Сибирская жуть-5. Тайга слезам не верит

22
18
20
22
24
26
28
30

— И я не поеду… Сами увидите, что там за дорога…

— А сколько езды до базы?

— Наверное, часа четыре.

— Тридцать километров столько времени?!

— Про километры мы не очень… А что четыре часа — это сами увидите.

— Ладно! Значит, завтра выезжаем?

— В шесть утра у вас буду.

— Нет-нет, только не в шесть! Мы ехали весь день, очень устали! Нам необходимо отдохнуть, Саша… Вы же знаете, мужчинам надо отдыхать! — не съязвить было выше сил Ревмиры Алексеевны. Саша только тихо ухмыльнулся, никак не отреагировал на провокацию.

— Давайте позже… Вам же самим будет жарко.

— Ну-у… Можно подумать, вам не будет!

— Я привычный.

— Нам еще дождаться надо одного человека…

— Ну так я вас жду, и все тут. Машина к восьми будет готова.

Да, как будто все вполне в порядке, но какой-то этот Саша не такой… В этой оценке, впервые за несколько дней, соприкоснулись сердца обоих Стекляшкиных. И более того — по одним и тем же причинам.

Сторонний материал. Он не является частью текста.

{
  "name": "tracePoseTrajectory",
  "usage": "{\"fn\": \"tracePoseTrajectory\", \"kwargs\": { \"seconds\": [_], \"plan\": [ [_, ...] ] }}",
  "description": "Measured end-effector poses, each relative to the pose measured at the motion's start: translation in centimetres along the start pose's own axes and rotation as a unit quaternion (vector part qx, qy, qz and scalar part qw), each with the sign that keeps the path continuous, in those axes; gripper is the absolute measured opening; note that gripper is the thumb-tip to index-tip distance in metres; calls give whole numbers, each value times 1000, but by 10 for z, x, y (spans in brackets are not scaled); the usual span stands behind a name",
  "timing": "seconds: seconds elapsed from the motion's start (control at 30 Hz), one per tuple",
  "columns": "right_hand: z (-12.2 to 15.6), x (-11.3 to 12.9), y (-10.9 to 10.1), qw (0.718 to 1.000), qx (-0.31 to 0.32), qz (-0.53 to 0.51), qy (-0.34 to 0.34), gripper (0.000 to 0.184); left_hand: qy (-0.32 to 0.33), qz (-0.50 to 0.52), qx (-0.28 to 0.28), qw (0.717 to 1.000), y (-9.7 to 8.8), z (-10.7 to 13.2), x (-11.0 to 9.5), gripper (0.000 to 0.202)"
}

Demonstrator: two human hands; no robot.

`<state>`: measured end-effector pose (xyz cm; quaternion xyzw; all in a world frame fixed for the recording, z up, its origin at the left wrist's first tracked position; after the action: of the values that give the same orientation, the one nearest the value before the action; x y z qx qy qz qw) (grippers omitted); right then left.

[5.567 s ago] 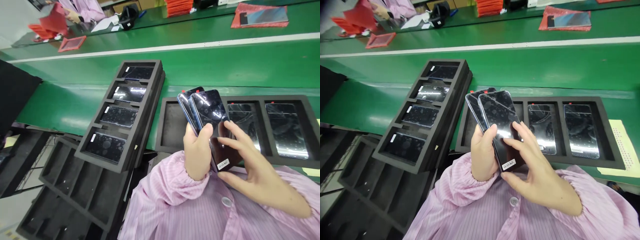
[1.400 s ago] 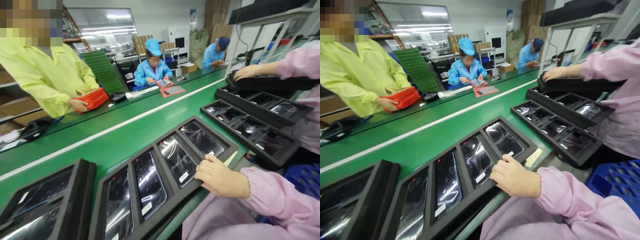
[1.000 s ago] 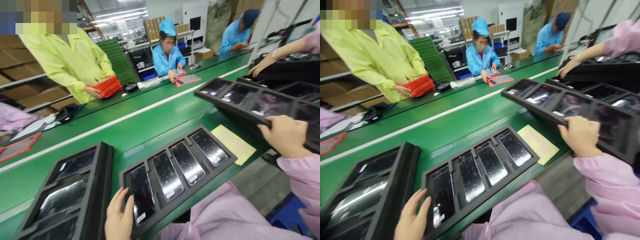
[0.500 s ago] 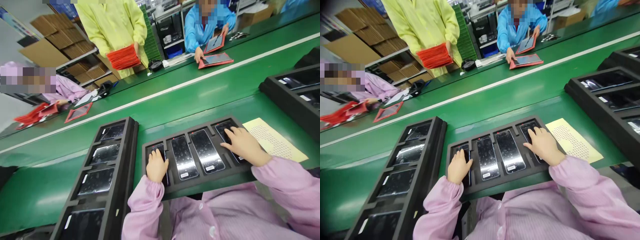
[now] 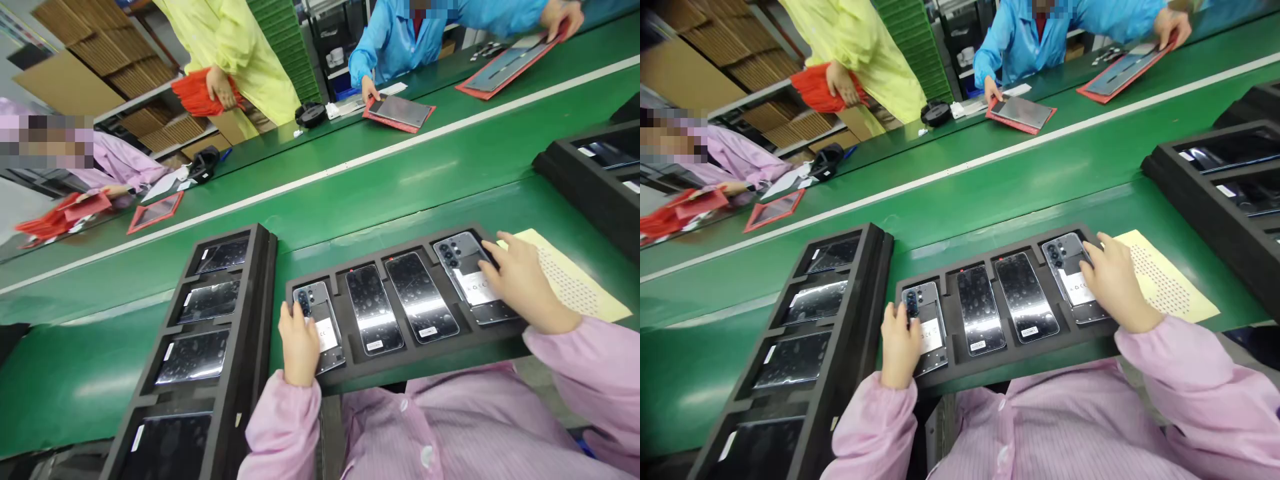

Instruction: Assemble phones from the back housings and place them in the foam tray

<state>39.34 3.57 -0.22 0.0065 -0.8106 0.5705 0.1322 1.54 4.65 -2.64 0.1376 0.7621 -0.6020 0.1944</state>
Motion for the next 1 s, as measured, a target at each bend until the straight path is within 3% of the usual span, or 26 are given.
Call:
{"fn": "tracePoseTrajectory", "kwargs": {
  "seconds": [0.1, 0.2, 0.27, 0.33, 0.47, 0.57, 0.63, 0.7, 0.77, 0.87, 0.93, 1.0],
  "plan": [
    [11, 47, 19, 997, 33, -5, -65, 33, 54, -7, 23, 998, 23, 10, -43, 44],
    [18, 93, 39, 985, 115, -21, -124, 42, 101, -8, 109, 989, 45, 13, -88, 58],
    [18, 112, 45, 980, 155, -17, -124, 54, 89, -42, 185, 978, 54, 13, -110, 67],
    [16, 118, 41, 977, 183, -17, -112, 55, 77, -57, 226, 969, 52, 10, -122, 69],
    [2, 93, 13, 977, 210, -19, -30, 54, 31, -56, 234, 970, 22, -4, -113, 70],
    [-5, 61, 2, 977, 208, -24, 39, 54, -84, 16, 195, 977, 1, -12, -83, 69],
    [-3, 50, 7, 977, 200, -53, 49, 48, -151, 151, 179, 960, 2, -12, -65, 68],
    [6, 51, 18, 977, 192, -90, 36, 43, -178, 237, 182, 938, 14, -5, -56, 67],
    [17, 59, 28, 978, 175, -117, 2, 39, -141, 233, 175, 946, 31, 5, -58, 63],
    [29, 65, 31, 981, 129, -131, -64, 25, 23, 118, 150, 981, 53, 22, -68, 46],
    [33, 53, 25, 982, 93, -133, -92, 20, 117, 26, 141, 983, 59, 30, -71, 38],
    [35, 28, 15, 986, 48, -131, -88, 24, 162, -4, 132, 978, 59, 35, -68, 34]
  ]
}}
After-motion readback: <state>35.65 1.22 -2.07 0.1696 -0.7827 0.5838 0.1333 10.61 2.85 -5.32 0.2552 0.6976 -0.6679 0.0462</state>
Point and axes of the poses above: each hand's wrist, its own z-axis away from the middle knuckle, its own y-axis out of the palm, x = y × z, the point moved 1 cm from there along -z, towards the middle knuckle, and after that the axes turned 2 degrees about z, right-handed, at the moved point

Опытные столбисты, Стекляшкины волей-неволей пили из этих родников и делали, каждый сам по себе, неутешительный вывод: никакой он, этот Саша, не таежник!

Таежник — это мужик, может быть, и крупный, и рыхлый, и с широкой добродушной рожей… Это все может быть. Но таежник — это некоторая небрежность в одежде: заплатки, дырки, штопка, косо застегнутые пуговицы.

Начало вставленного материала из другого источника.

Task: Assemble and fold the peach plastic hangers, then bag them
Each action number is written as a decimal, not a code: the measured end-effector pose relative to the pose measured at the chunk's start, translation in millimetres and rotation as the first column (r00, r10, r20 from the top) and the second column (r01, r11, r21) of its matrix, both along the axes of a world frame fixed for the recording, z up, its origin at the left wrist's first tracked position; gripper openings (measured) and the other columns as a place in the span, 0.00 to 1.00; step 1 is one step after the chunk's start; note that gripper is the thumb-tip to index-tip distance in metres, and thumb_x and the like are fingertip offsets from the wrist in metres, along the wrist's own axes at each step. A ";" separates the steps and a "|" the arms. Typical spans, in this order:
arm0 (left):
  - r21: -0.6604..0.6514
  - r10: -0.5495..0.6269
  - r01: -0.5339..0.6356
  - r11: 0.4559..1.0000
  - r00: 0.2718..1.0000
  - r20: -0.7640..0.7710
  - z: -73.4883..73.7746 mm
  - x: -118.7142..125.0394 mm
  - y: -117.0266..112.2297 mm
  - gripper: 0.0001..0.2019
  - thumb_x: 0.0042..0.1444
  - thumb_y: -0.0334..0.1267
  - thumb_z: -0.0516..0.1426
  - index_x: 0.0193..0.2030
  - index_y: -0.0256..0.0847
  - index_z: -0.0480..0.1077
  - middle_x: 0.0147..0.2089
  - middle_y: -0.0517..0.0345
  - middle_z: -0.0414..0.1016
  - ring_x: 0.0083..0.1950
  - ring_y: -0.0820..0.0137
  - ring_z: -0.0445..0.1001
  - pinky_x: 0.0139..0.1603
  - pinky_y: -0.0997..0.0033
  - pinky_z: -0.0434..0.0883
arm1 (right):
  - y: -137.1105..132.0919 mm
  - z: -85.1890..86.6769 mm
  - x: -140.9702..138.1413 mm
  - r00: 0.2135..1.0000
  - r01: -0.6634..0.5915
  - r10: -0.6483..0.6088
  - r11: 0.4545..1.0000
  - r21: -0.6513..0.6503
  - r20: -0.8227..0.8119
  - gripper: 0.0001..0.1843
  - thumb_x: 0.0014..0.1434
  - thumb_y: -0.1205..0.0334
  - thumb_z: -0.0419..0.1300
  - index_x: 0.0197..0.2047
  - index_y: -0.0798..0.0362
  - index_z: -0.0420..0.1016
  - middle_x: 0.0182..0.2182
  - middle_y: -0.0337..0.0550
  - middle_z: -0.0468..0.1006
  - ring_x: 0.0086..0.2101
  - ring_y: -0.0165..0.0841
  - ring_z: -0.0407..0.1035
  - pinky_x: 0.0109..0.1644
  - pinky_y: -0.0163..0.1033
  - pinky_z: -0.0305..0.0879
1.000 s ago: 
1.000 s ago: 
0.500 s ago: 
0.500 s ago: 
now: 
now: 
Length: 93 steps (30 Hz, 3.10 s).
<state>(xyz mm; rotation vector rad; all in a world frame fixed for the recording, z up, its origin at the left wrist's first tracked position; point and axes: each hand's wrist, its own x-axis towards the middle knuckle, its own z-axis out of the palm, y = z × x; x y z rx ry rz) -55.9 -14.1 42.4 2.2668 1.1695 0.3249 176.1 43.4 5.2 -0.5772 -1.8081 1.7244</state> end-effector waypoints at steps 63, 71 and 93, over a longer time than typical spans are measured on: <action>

Таежник — это аромат перегара, жуткая матерщина, стряхивание пепла «Беломора» в недоеденный салат, некоторая помятость лица и, конечно же, помятость биографии.

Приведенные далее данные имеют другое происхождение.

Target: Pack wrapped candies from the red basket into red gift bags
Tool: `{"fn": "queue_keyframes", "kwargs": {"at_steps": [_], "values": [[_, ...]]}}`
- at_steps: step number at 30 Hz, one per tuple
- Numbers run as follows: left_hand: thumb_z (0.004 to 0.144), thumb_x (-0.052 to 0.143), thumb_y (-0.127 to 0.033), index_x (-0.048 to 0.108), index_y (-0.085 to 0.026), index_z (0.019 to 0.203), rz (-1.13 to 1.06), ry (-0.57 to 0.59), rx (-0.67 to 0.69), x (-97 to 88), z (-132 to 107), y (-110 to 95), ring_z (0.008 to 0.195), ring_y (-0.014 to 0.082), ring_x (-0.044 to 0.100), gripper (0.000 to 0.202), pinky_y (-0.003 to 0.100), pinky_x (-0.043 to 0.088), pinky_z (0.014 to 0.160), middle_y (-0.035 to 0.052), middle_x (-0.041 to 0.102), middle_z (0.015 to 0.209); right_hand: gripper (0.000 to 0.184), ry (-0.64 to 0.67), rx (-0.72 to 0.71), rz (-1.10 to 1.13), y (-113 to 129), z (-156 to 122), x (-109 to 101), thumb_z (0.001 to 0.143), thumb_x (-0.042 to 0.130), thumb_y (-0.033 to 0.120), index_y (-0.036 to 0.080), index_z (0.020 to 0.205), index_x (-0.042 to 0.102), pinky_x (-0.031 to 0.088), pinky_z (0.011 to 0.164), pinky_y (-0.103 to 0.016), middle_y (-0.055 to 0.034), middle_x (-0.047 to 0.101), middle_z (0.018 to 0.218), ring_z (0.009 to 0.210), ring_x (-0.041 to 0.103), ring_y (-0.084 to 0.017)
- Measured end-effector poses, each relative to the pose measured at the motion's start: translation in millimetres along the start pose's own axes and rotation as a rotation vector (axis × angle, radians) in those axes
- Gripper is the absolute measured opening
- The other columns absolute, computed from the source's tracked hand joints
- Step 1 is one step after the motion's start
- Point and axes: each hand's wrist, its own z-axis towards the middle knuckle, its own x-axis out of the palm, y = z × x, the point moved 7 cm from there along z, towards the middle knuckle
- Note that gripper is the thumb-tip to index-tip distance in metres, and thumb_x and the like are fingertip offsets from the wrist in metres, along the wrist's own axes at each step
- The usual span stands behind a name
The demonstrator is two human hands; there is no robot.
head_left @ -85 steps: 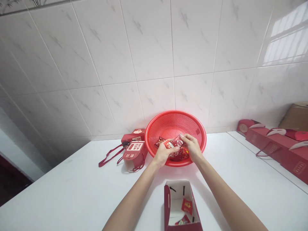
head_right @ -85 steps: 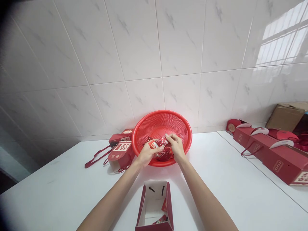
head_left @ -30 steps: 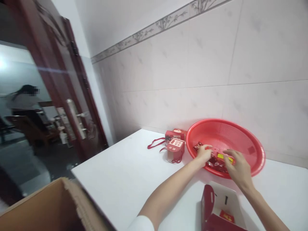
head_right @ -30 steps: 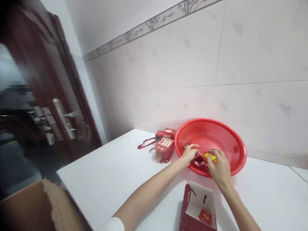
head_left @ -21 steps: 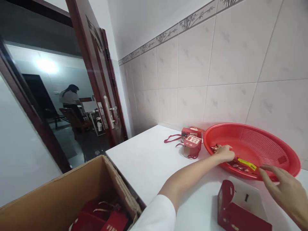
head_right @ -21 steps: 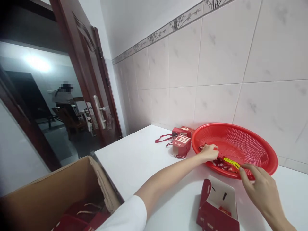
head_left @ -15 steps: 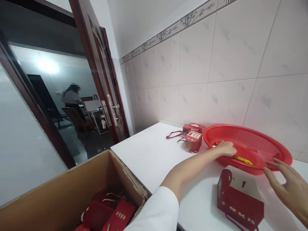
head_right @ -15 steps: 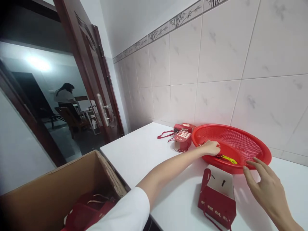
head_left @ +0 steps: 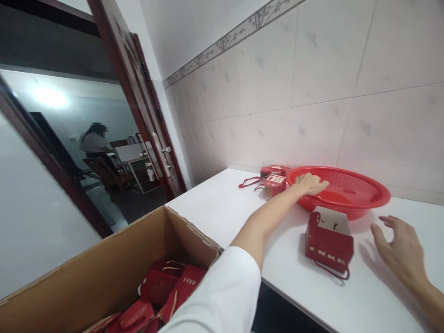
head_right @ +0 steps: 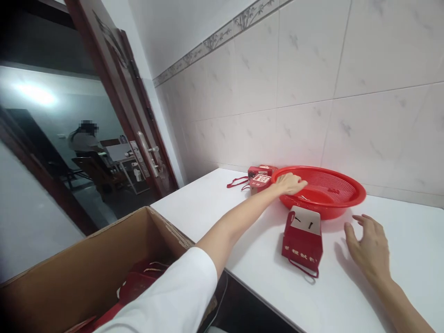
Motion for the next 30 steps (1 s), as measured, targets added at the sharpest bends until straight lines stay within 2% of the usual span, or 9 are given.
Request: {"fn": "queue_keyframes", "kwargs": {"at_steps": [2, 4, 6, 9, 13, 18, 24, 27, 30], "values": [[0.1, 0.036, -0.036, 0.075, -0.011, 0.11, 0.054, -0.018, 0.002, -1.7, 2, 3, 0.112, 0.0297, 0.064, 0.047, 0.032, 0.046, 0.085, 0.0192, 0.069, 0.123, 0.034, 0.027, 0.005, 0.007, -3, -3, 2, 0.08, 0.044, 0.047, 0.02, 0.1, 0.052, 0.047, 0.086, -0.053, -0.0222, 0.062, 0.105, 0.106, 0.06, -0.041], [0.098, 0.038, -0.025, 0.076, -0.009, 0.104, 0.067, -0.028, 0.018, -3.7, 4, 6, 0.111, 0.0292, 0.064, 0.042, 0.032, 0.045, 0.085, 0.0207, 0.071, 0.118, 0.036, 0.015, -0.046, -0.002, -1, -7, 1, 0.076, 0.05, 0.041, 0.019, 0.105, 0.051, 0.049, 0.082, -0.05, -0.0208, 0.06, 0.112, 0.098, 0.061, -0.036], [0.092, 0.044, -0.015, 0.077, -0.008, 0.097, 0.079, -0.036, 0.028, -5.7, 7, 12, 0.104, 0.0285, 0.066, 0.034, 0.032, 0.045, 0.083, 0.0201, 0.073, 0.109, 0.034, 0.025, -0.075, -0.009, 0, -10, 4, 0.078, 0.051, 0.036, 0.019, 0.108, 0.051, 0.051, 0.08, -0.047, -0.0196, 0.058, 0.116, 0.093, 0.061, -0.031], [0.086, 0.048, -0.009, 0.076, -0.01, 0.094, 0.084, -0.056, 0.028, -9.0, 12, 26, 0.09, 0.0264, 0.067, 0.029, 0.032, 0.046, 0.076, 0.0162, 0.074, 0.098, 0.033, 0.037, -0.066, 0.0, -3, -10, 9, 0.082, 0.049, 0.034, 0.018, 0.111, 0.051, 0.052, 0.08, -0.045, -0.0199, 0.056, 0.119, 0.095, 0.061, -0.03], [0.078, 0.054, 0.0, 0.073, -0.014, 0.102, 0.096, -0.098, 0.037, -13.2, 12, 44, 0.098, 0.0258, 0.064, 0.034, 0.031, 0.047, 0.08, 0.0135, 0.069, 0.106, 0.029, 0.011, 0.003, 0.018, -12, -6, 13, 0.087, 0.043, 0.035, 0.018, 0.108, 0.053, 0.052, 0.082, -0.047, -0.0182, 0.058, 0.116, 0.093, 0.062, -0.029], [0.081, 0.052, 0.001, 0.066, -0.017, 0.12, 0.077, -0.14, 0.036, -13.3, 13, 62, 0.105, 0.0251, 0.061, 0.045, 0.032, 0.049, 0.087, 0.0122, 0.064, 0.116, 0.028, 0.011, 0.021, 0.005, -18, -4, 17, 0.088, 0.042, 0.036, 0.019, 0.108, 0.054, 0.052, 0.083, -0.047, -0.0177, 0.059, 0.117, 0.095, 0.062, -0.029], [0.08, 0.055, -0.001, 0.069, -0.02, 0.114, 0.0, -0.181, 0.051, -9.2, 13, 68, 0.101, 0.0237, 0.063, 0.041, 0.031, 0.049, 0.086, 0.0099, 0.066, 0.111, 0.037, 0.02, 0.027, -0.007, -19, -5, 18, 0.089, 0.042, 0.035, 0.016, 0.119, 0.052, 0.053, 0.081, -0.048, -0.0196, 0.058, 0.12, 0.099, 0.063, -0.031], [0.08, 0.057, -0.002, 0.07, -0.021, 0.114, -0.065, -0.218, 0.049, -7.7, 11, 70, 0.104, 0.023, 0.064, 0.041, 0.03, 0.05, 0.089, 0.0088, 0.068, 0.113, 0.049, 0.029, 0.028, -0.01, -14, -7, 17, 0.09, 0.042, 0.036, 0.017, 0.135, 0.044, 0.054, 0.08, -0.047, -0.0204, 0.052, 0.13, 0.101, 0.062, -0.031], [0.078, 0.058, -0.001, 0.071, -0.02, 0.116, -0.153, -0.268, 0.034, -3.6, 10, 73, 0.11, 0.0232, 0.064, 0.045, 0.03, 0.05, 0.094, 0.0085, 0.069, 0.119, 0.064, 0.061, 0.028, -0.021, -2, -11, 16, 0.089, 0.044, 0.033, 0.021, 0.15, 0.029, 0.055, 0.076, -0.044, -0.0196, 0.044, 0.14, 0.1, 0.062, -0.029]]}}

Саша, что называется, не дотягивал: уж очень обычный, заурядный… Чистый, приличный, даже носки заштопаны. Ну, никакой таежной романтики в человеке!

Повторялась история с выездом из Карска: надо было выехать в шесть, договорились на восемь, прождали Бродова и выехали в час дня, в самое жаркое время. И только первые пятнадцать километров дороги были похожи на дорогу, в каком бы то ни было понимании. Через пятнадцать верст кончился разъезженный, но хоть какой-то проселок. Или вернее сказать — проселок вел дальше, на лесосеки, но с него пора было сворачивать. Дорога пошла круто вверх.

«Наверное, мне это все чудится… Машина не может идти под таким углом…» — примерно так подумал Стекляшкин, когда кузов машины стал подниматься… еще подниматься… еще… И всякий раз казалось, что достигнут предел, что машина уже не сможет пойти, если кабина поднимется еще выше, если машина встанет под еще большим углом. И всякий раз оказывалось — может! Еще как может! Уже примерно под углом градусов в сорок пять шел грузовик, жутко взревывая мотором. Стекляшкину под стоны Хипони показалось, что и под добрые шестьдесят.

Сидя в открытом назад кузове, Стекляшкин прекрасно видел только что пройденный участок: серо-желтая пыльная лента, невероятно круто уходящая назад. Невольно вспыхнул страх: если заглохнет двигатель… никакой тормоз не удержит на такой невероятной крутизне! И податься некуда: с одной стороны склон — каменистый, заросший кустарником. С другой стороны пропасть, из нее торчат вершины кедров и елей. Стекляшкин подумал было, что в случае чего надо прыгать… Но грузовик занимает все место на дороге! Нет места ни для чего, кроме грузовика, и спрыгнувший будет сметен! И Стекляшкин стал серьезно размышлять, можно ли лечь, вжаться в землю, чтобы пропустить грузовик над собой? И получится ли прыгнуть прямо из кузова на склон, вцепиться в деревце покрепче и повиснуть, пока грузовик пронесет вниз по склону?